WORK REQUEST — Write out the following listing's lines from the one with "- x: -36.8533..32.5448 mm" to the one with "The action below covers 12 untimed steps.", exactly, with both included and no others.
*** EXTRACTED ENTRIES ***
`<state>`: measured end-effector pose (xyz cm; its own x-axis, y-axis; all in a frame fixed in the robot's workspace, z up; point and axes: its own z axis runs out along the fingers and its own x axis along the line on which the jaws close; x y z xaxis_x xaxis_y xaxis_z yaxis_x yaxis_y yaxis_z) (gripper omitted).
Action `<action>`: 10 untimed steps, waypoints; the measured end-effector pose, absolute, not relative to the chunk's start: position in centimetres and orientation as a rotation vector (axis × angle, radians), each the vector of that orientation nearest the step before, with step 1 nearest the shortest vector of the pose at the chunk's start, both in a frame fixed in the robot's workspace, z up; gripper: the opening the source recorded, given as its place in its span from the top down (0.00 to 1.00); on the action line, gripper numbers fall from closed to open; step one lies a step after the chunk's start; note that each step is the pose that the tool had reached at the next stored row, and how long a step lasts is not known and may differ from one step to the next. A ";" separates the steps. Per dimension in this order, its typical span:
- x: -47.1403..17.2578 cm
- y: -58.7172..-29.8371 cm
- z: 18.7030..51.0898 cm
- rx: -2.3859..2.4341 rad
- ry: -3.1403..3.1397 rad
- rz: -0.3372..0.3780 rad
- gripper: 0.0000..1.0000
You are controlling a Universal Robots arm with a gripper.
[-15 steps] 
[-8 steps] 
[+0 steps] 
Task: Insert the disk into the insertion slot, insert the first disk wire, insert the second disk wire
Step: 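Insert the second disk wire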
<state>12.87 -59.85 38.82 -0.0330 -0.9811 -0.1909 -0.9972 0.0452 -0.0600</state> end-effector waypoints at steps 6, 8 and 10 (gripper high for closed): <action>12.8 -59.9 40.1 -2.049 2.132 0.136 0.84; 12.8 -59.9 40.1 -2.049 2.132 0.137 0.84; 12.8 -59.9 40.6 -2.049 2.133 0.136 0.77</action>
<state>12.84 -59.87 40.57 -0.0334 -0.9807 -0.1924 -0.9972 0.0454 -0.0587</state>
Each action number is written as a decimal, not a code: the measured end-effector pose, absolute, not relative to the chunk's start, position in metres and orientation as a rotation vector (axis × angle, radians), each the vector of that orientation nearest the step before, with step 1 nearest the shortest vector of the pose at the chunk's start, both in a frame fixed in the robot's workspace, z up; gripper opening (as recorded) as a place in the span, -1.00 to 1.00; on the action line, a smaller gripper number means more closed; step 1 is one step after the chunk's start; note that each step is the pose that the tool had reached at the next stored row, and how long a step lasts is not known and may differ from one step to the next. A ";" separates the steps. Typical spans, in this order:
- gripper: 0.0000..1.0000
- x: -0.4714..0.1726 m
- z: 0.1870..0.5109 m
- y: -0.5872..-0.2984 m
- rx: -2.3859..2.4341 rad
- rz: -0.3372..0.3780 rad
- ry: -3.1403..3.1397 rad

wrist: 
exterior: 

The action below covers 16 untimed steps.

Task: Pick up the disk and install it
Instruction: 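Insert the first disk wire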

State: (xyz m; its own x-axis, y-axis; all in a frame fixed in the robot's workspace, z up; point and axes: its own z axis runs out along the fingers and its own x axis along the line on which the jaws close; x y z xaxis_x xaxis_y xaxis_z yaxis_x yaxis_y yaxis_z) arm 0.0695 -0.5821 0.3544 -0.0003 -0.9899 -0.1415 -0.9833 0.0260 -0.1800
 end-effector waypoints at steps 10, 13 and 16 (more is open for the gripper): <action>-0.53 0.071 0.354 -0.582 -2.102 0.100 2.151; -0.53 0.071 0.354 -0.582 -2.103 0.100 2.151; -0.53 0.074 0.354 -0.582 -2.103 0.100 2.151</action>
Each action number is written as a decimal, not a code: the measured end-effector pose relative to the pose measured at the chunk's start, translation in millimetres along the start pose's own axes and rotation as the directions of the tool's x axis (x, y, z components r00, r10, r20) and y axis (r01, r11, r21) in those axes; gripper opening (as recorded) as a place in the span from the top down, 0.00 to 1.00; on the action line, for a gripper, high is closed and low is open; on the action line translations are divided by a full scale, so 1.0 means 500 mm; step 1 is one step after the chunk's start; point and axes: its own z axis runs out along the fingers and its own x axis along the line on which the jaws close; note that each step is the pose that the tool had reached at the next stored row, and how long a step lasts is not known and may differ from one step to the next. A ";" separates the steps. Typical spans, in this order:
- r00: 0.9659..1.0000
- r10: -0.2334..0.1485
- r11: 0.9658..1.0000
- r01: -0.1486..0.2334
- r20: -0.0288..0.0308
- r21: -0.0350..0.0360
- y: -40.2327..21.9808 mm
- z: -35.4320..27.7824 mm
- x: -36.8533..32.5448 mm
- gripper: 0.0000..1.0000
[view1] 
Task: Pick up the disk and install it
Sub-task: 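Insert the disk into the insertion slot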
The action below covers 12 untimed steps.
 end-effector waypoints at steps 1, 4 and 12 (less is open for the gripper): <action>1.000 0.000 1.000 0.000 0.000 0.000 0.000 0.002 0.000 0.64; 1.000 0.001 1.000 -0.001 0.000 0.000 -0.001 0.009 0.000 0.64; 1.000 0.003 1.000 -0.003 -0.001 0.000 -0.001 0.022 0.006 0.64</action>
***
RESULT —
- x: -36.8533..32.5448 mm
- gripper: 0.0000..1.0000
[view1] 
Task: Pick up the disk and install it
Sub-task: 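Insert the disk into the insertion slot
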The action below covers 12 untimed steps.

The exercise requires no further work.